Saturday (March 17) marks the end of Sunshine Week.
You might be asking yourself, “What is Sunshine Week?”
This week marks a time when transparency in government is stressed, highlighted and celebrated.
Sunshine Week is a national initiative to promote discussion of the importance of open government and freedom of information, according to www.sunshineweek.org.
The week is not just for news media; it is for everyone who has an interest in the public’s right to know. That includes government officials, schools, libraries, civic organizations and nonprofit organizations.
News media are not the only ones that demand transparency in government and stand for freedom of information. Citizens can, do and should continue to do so. Officials are elected by you and therefore actions they take that affect you should be done openly.
The week is usually held in March, and this year it runs from March 11-17. Recognized annually, it coincides with the birthday of James Madison.
It is a great reminder of how important transparency in government is and why we should all fight for freedom of information. It’s about empowering us to take an active role in our communities and their leadership.
Some things done in honor of Sunshine Week include the hosting of a public forum centered on open government or making a Freedom of Information Act request of local and state government officials.
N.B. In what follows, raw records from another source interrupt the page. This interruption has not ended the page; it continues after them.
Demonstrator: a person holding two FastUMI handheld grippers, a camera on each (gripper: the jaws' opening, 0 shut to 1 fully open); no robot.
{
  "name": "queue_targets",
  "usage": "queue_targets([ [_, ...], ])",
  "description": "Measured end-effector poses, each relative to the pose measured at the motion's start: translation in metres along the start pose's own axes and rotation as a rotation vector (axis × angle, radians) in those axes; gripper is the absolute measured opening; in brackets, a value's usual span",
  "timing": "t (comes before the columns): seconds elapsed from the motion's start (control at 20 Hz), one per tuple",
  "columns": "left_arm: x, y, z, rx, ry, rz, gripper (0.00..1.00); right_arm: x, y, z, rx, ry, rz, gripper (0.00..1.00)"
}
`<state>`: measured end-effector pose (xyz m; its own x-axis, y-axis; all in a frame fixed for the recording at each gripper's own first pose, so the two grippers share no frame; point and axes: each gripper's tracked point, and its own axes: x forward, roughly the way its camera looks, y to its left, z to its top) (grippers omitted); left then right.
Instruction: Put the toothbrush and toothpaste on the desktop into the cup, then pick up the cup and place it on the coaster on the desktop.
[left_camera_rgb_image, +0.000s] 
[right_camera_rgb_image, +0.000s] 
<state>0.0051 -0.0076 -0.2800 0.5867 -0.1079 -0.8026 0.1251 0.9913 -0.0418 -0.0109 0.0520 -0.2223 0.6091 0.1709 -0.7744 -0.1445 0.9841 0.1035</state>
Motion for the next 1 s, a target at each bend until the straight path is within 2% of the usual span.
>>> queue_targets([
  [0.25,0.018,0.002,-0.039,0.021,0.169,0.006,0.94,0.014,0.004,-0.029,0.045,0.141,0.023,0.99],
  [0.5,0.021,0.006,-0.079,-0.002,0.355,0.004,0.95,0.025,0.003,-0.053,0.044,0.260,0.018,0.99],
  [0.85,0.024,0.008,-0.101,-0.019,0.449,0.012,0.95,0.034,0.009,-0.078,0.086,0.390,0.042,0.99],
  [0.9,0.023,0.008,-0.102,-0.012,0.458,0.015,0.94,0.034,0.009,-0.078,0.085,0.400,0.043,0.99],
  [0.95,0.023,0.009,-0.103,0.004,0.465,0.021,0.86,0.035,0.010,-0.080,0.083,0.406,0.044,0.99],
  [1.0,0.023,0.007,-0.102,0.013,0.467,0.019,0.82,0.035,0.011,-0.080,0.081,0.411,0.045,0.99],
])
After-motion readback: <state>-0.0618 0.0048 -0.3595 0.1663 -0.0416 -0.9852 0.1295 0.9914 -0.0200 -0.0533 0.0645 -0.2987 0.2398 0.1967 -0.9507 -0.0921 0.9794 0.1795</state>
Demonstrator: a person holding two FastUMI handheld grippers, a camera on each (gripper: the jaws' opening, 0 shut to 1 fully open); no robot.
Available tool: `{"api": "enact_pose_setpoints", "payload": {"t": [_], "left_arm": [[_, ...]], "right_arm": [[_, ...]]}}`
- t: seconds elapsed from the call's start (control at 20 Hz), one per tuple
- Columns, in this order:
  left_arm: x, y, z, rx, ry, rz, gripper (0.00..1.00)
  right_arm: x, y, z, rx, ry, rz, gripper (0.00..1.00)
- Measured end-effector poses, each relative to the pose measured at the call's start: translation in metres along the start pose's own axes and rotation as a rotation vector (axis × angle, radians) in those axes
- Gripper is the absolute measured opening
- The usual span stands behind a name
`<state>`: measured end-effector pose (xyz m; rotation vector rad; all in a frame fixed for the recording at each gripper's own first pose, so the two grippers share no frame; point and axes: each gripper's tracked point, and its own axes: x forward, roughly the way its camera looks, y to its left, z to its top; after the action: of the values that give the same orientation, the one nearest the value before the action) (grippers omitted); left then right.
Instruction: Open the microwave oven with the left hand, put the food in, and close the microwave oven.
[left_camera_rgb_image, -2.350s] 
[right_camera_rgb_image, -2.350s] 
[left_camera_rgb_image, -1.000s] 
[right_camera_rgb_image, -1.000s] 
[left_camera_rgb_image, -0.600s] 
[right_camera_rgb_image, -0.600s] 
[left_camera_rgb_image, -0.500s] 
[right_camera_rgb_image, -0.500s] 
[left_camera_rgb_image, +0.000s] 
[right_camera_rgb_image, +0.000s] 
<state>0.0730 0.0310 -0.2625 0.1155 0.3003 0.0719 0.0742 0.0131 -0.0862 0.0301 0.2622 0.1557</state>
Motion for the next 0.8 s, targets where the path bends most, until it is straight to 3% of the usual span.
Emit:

While the week consists of only seven days, open government and freedom of information are two things that should be considered daily and stressed year-round. When there’s a public hearing about a multi-million-dollar building project or if a city employee unexpectedly resigns, if you want more information, request it. You have a right to. It is your community.
If a meeting is closed due to the topic being discussed, ask your city administrator to explain the law that allows city councils to meet in closed session. You have a right to know. And, for your information, there is a law in Minnesota that allows certain meetings to be closed.
We should not wait for Sunshine Week to talk about open government. Think about it and stand up for it beyond these seven days in March. It should be at the forefront of our minds year-round. After all, information is power.